= The problem =
Scan the lines below and report each one containing "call" by copying it.
□ □ □ □
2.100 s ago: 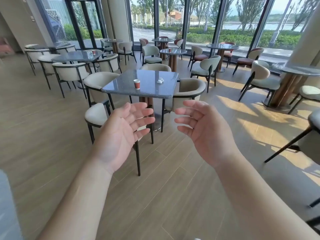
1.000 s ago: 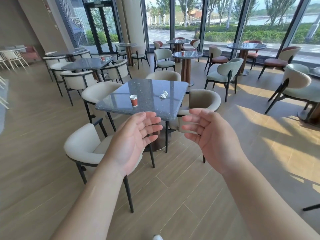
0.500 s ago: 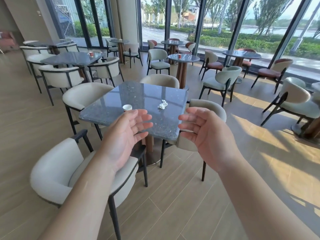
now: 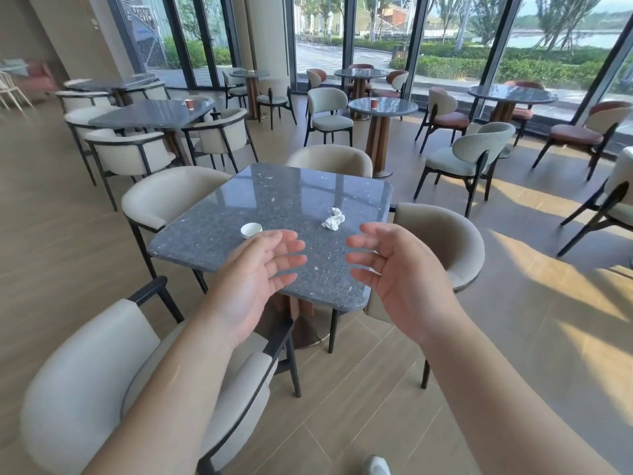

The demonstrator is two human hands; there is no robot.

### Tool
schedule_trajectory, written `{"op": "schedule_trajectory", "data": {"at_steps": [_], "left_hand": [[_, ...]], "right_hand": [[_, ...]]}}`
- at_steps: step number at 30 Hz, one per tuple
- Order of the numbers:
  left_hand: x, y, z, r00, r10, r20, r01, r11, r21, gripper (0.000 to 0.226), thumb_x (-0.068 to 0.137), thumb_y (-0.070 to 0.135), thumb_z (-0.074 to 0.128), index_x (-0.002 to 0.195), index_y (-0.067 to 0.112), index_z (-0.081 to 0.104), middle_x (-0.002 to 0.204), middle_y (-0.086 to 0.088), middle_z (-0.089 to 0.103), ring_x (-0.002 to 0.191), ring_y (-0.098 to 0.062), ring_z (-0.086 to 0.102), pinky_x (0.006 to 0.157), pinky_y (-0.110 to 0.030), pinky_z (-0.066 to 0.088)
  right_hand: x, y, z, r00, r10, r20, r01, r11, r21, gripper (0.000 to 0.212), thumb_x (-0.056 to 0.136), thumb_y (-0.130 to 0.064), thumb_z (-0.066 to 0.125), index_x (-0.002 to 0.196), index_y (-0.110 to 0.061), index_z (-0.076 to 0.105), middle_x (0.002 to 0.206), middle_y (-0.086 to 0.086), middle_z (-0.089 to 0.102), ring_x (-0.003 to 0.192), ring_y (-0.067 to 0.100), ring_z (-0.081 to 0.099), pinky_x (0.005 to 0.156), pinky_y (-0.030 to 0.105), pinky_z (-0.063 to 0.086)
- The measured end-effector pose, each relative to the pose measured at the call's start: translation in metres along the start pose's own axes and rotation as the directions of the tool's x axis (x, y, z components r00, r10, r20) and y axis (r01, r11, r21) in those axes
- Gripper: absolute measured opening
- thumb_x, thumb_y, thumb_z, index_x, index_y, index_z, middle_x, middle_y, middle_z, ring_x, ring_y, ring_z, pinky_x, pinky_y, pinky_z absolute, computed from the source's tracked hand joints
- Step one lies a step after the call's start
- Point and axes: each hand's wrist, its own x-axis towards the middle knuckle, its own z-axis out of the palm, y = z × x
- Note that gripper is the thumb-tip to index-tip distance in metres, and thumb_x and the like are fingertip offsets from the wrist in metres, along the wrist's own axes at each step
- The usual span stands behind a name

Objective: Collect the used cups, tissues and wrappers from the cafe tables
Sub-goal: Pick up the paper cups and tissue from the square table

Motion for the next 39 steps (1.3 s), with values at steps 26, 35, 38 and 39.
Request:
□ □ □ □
= Answer for this exercise =
- The measured end-effector pose, each relative to the pose measured at the call's start: translation in metres along the start pose's own axes and rotation as the directions of the tool's x axis (x, y, z components r00, r10, r20) and y axis (r01, r11, r21) in those axes
- Step one lies a step after the call's start

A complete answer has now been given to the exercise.